RE: CESU-8 marches on

From: Lars Kristan (lars.kristan@hermes.si)
Date: Mon Dec 24 2001 - 14:03:51 EST


DougEwell2@cs.com wrote:
>
> There is also a concern that CESU-8 is really just a
> variation of UTF-8,
> allowing (nay, requiring) sequences that are illegal in UTF-8
> but otherwise
> looking just like UTF-8. This could open security holes that
> the UTC has
> worked hard to close, and is continuing to close in Unicode 3.2.
>

First, I would like to thank Doug for alerting us about what I think is a
dangerous move - the continued promotion of UTF-8S, a.k.a. CESU-8.

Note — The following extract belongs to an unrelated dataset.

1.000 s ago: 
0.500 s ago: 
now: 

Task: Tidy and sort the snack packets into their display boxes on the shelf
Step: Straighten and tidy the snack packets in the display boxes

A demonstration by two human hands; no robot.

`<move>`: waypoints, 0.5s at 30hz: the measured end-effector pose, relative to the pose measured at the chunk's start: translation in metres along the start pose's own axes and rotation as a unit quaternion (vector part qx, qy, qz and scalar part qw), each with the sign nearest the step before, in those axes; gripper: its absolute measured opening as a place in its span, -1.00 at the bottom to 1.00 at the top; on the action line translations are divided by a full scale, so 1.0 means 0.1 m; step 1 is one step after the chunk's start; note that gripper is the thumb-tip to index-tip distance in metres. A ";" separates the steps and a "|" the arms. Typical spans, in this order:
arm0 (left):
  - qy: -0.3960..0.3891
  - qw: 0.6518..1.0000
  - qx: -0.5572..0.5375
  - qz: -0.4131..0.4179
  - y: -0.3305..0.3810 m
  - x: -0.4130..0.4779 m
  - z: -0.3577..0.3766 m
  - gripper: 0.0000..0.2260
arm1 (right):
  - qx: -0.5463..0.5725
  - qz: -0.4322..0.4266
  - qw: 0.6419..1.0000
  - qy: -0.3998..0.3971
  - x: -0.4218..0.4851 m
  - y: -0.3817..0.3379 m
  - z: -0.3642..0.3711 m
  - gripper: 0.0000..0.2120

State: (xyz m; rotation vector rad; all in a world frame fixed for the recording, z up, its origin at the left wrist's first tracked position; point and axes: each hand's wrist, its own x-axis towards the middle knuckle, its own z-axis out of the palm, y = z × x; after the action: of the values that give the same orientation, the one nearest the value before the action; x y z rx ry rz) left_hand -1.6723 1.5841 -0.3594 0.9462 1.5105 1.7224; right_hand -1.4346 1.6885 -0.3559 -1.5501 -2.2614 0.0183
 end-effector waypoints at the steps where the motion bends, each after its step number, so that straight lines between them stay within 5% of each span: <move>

For some time now, my focus was on another UTF-8 variation, namely the
UTF-8B. What scares me is that the two UTF-8 mutations seem mutually
exclusive to me. They both break existing rules by using illegal or
irregular sequences, and once one of the two transformations is accepted,
the other one is doomed.

I have to admit one thing though, UTF-8S only has one possible
implementation, while UTF-8B could also be achieved in some other way,
probably by reserving 128 code points, hopefully in the BMP (hear me
laughing). Unfortunately the exceptions it would create would then no longer
be in the domain of irregular sequences which was one of the beauties of its
original design.

Now, for those who are not familiar with UTF-8B, the intent of UTF-8B is to
guarantee the roundtrip from 8-bit data to UTF-16 (or UCS-4) and back. I
think it addresses a problem that will become more and more evident, even in
the near future. This is the so called 'problem of illegal UTF-8 sequences'.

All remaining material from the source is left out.